**What the exercise asks**
From the entries provided below, copy each line that contains the word "here".

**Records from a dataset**

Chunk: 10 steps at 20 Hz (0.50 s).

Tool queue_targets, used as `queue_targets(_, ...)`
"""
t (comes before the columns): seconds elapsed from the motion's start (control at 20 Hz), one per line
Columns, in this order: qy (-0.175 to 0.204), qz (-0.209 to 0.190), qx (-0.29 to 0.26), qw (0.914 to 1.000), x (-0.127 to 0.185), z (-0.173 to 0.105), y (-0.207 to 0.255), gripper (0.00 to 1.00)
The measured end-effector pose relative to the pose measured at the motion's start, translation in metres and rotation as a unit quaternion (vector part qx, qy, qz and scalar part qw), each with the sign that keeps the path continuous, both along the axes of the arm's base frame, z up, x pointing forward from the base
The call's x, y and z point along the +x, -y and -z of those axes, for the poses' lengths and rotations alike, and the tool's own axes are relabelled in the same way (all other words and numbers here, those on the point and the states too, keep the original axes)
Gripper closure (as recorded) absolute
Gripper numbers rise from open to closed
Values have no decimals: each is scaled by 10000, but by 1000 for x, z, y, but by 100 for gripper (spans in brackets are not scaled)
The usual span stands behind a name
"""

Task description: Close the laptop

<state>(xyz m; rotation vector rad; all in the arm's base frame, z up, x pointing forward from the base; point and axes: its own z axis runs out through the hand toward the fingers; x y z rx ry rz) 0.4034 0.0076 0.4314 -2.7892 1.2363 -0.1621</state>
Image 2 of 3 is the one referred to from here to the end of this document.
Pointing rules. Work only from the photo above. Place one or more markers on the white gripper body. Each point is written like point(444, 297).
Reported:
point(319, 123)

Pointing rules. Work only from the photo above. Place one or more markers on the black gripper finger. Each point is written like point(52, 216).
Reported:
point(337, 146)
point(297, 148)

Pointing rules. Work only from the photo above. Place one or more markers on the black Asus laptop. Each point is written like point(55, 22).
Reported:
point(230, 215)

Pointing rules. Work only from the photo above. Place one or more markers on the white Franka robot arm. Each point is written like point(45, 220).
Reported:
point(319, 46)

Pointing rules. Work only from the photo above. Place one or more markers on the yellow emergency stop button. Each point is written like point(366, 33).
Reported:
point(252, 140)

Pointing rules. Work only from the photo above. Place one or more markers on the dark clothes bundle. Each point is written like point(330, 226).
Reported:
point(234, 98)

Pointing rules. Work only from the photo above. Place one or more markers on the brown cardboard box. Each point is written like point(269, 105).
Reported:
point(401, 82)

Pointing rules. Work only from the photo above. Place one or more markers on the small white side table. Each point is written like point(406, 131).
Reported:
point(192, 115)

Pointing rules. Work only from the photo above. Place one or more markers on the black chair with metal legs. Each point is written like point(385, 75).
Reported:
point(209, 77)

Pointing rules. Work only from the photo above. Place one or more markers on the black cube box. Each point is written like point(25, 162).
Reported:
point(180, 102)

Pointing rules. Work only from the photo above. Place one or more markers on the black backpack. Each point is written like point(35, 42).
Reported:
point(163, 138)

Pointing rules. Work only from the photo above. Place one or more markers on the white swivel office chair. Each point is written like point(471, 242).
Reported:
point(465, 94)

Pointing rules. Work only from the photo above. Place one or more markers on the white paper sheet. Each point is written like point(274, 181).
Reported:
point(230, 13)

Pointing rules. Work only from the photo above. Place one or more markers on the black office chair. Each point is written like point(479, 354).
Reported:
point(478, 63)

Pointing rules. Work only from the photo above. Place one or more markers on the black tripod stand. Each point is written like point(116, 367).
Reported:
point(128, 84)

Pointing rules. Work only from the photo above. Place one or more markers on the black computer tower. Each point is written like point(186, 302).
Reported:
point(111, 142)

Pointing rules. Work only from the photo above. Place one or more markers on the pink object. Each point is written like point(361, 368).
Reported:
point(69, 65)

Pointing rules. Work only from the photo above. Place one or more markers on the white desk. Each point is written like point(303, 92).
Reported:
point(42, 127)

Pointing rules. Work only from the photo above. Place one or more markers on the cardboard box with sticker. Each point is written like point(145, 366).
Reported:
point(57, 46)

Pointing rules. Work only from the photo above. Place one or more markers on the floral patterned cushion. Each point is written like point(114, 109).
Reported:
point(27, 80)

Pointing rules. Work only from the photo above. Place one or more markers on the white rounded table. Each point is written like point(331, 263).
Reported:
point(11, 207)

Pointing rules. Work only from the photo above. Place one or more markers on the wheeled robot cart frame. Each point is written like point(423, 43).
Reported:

**Task response**
The call's x, y and z point along the +x, -y and -z of those axes, for the poses' lengths and rotations alike, and the tool's own axes are relabelled in the same way (all other words and numbers here, those on the point and the states too, keep the original axes)
Image 2 of 3 is the one referred to from here to the end of this document.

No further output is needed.